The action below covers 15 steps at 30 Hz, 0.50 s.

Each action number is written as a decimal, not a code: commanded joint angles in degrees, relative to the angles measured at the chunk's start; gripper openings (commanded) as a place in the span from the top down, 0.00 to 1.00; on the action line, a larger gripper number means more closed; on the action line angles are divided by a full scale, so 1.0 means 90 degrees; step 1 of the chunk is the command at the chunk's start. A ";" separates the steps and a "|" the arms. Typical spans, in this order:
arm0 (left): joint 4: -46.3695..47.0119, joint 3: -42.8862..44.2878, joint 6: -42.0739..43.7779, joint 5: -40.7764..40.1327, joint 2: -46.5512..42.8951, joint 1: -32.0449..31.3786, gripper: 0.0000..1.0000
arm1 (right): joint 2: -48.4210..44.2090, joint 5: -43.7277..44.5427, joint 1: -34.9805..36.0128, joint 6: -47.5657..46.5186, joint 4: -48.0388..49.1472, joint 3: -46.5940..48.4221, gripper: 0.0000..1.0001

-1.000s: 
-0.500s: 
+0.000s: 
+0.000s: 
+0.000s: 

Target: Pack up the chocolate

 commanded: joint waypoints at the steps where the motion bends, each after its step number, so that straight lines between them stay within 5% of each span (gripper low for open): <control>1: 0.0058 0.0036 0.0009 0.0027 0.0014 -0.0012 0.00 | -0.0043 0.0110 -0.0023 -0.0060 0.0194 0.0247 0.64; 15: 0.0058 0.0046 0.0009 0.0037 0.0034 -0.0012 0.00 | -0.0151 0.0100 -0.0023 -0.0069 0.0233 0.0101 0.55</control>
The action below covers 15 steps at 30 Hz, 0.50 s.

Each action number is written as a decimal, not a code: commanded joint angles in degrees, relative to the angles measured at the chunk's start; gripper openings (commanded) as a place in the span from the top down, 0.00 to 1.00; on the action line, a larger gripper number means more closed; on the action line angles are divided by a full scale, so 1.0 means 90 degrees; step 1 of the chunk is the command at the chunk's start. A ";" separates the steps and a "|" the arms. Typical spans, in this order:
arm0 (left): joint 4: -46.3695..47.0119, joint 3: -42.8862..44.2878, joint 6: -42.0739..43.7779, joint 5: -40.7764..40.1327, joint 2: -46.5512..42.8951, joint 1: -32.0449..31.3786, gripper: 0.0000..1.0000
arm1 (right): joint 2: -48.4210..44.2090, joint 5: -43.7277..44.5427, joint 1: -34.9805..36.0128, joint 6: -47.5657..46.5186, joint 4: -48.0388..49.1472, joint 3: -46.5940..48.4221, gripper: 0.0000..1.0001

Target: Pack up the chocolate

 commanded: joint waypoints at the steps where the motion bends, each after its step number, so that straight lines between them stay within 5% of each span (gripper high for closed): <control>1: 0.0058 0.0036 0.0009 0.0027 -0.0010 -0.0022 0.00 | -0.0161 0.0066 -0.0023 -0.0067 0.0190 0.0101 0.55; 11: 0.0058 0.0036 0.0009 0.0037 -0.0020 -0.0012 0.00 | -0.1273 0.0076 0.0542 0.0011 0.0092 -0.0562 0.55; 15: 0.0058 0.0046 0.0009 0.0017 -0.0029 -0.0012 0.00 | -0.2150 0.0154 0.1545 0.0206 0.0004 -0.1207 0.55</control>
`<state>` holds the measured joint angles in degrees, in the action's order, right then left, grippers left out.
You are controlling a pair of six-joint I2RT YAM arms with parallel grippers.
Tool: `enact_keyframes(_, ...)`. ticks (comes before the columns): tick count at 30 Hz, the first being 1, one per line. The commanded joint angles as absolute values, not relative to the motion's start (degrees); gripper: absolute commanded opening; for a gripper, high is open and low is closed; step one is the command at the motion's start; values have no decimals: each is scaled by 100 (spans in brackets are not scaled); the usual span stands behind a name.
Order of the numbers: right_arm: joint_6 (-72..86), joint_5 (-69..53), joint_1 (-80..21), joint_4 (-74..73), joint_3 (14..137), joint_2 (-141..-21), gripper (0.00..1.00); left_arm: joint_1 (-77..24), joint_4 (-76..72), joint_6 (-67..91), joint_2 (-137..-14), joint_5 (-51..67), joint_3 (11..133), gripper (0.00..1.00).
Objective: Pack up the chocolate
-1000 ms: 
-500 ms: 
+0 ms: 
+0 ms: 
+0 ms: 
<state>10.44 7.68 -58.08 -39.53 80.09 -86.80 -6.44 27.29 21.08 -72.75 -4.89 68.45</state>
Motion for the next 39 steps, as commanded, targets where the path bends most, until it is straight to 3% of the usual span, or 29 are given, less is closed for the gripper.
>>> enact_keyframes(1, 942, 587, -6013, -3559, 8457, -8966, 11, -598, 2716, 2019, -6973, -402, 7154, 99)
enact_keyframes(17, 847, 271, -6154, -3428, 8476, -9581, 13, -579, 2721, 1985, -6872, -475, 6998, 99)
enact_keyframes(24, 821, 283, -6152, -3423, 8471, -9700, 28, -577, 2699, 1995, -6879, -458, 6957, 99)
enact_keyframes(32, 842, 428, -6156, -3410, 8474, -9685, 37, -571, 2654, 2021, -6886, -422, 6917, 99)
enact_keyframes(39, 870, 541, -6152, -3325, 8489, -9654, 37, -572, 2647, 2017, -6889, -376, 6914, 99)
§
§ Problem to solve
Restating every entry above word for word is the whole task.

§ Answer to this task
The action below covers 15 steps at 30 Hz, 0.50 s.

Each action number is written as a decimal, not a code: commanded joint angles in degrees, relative to the angles measured at the chunk's start; gripper openings (commanded) as a place in the span from the top down, 0.00 to 1.00; on the action line, a larger gripper number means more closed; on the action line angles are divided by a full scale, so 1.0 means 90 degrees; step 1 of the chunk is the command at the chunk's start. A ";" separates the steps and a "|" the arms. Typical spans, in this order:
arm0 (left): joint 4: -46.3695..47.0119, joint 3: -42.8862..44.2878, joint 6: -42.0739..43.7779, joint 5: -40.7764..40.1327, joint 2: -46.5512..42.8951, joint 1: -32.0449..31.3786, gripper: 0.0000..1.0000
arm1 (right): joint 2: -48.4210..44.2090, joint 5: -43.7277..44.5427, joint 1: -34.9805..36.0128, joint 6: -47.5657..46.5186, joint 4: -48.0388..49.1472, joint 3: -46.5940..48.4221, gripper: 0.0000..1.0001

-1.000s: 
-0.500s: 
+0.000s: 
+0.000s: 
+0.000s: 

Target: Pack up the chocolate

 commanded: joint waypoints at the steps where the motion bends, each after its step number, so that straight lines between them stay within 5% of each span (gripper low for open): <control>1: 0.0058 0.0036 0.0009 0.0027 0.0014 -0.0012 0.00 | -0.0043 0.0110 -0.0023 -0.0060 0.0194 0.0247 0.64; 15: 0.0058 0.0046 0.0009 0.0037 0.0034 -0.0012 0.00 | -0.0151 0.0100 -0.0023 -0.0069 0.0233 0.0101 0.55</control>
The action below covers 15 steps at 30 Hz, 0.50 s.

Each action number is written as a decimal, not a code: commanded joint angles in degrees, relative to the angles measured at the chunk's start; gripper openings (commanded) as a place in the span from the top down, 0.00 to 1.00; on the action line, a larger gripper number means more closed; on the action line angles are divided by a full scale, so 1.0 means 90 degrees; step 1 of the chunk is the command at the chunk's start. A ";" separates the steps and a "|" the arms. Typical spans, in this order:
arm0 (left): joint 4: -46.3695..47.0119, joint 3: -42.8862..44.2878, joint 6: -42.0739..43.7779, joint 5: -40.7764..40.1327, joint 2: -46.5512..42.8951, joint 1: -32.0449..31.3786, gripper: 0.0000..1.0000
arm1 (right): joint 2: -48.4210..44.2090, joint 5: -43.7277..44.5427, joint 1: -34.9805..36.0128, joint 6: -47.5657..46.5186, joint 4: -48.0388..49.1472, joint 3: -46.5940..48.4221, gripper: 0.0000..1.0001

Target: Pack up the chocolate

 commanded: joint waypoints at the steps where the motion bends, each after its step number, so that straight lines between them stay within 5% of each span (gripper high for closed): <control>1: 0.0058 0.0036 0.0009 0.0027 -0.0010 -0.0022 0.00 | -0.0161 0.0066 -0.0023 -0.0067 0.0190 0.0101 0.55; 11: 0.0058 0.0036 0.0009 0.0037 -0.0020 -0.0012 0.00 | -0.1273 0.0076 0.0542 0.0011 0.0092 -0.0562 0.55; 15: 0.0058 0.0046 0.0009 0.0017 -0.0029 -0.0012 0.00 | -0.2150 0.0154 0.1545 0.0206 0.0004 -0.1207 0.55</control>
`<state>` holds the measured joint angles in degrees, in the action's order, right then left, grippers left out.
You are controlling a pair of six-joint I2RT YAM arms with parallel grippers.
Tool: `enact_keyframes(_, ...)`. ticks (comes before the columns): tick count at 30 Hz, the first being 1, one per line. The commanded joint angles as absolute values, not relative to the motion's start (degrees); gripper: absolute commanded opening; for a gripper, high is open and low is closed; step one is the command at the motion's start; values have no decimals: each is scaled by 100 (spans in brackets are not scaled); the usual span stands behind a name.
Order of the numbers: right_arm: joint_6 (-72..86), joint_5 (-69..53), joint_1 (-80..21), joint_4 (-74..73), joint_3 (14..137), joint_2 (-141..-21), gripper (0.00..1.00); left_arm: joint_1 (-77..24), joint_4 (-76..72), joint_6 (-67..91), joint_2 (-137..-14), joint_5 (-51..67), joint_3 (11..133), gripper (0.00..1.00).
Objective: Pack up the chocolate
-1000 ms: 
-500 ms: 
+0 ms: 
+0 ms: 
+0 ms: 
<state>10.44 7.68 -58.08 -39.53 80.09 -86.80 -6.44 27.29 21.08 -72.75 -4.89 68.45</state>
Motion for the next 39 steps, as commanded, targets where the path bends most, until it is straight to 3% of the usual span, or 29 are given, less is closed for the gripper.
>>> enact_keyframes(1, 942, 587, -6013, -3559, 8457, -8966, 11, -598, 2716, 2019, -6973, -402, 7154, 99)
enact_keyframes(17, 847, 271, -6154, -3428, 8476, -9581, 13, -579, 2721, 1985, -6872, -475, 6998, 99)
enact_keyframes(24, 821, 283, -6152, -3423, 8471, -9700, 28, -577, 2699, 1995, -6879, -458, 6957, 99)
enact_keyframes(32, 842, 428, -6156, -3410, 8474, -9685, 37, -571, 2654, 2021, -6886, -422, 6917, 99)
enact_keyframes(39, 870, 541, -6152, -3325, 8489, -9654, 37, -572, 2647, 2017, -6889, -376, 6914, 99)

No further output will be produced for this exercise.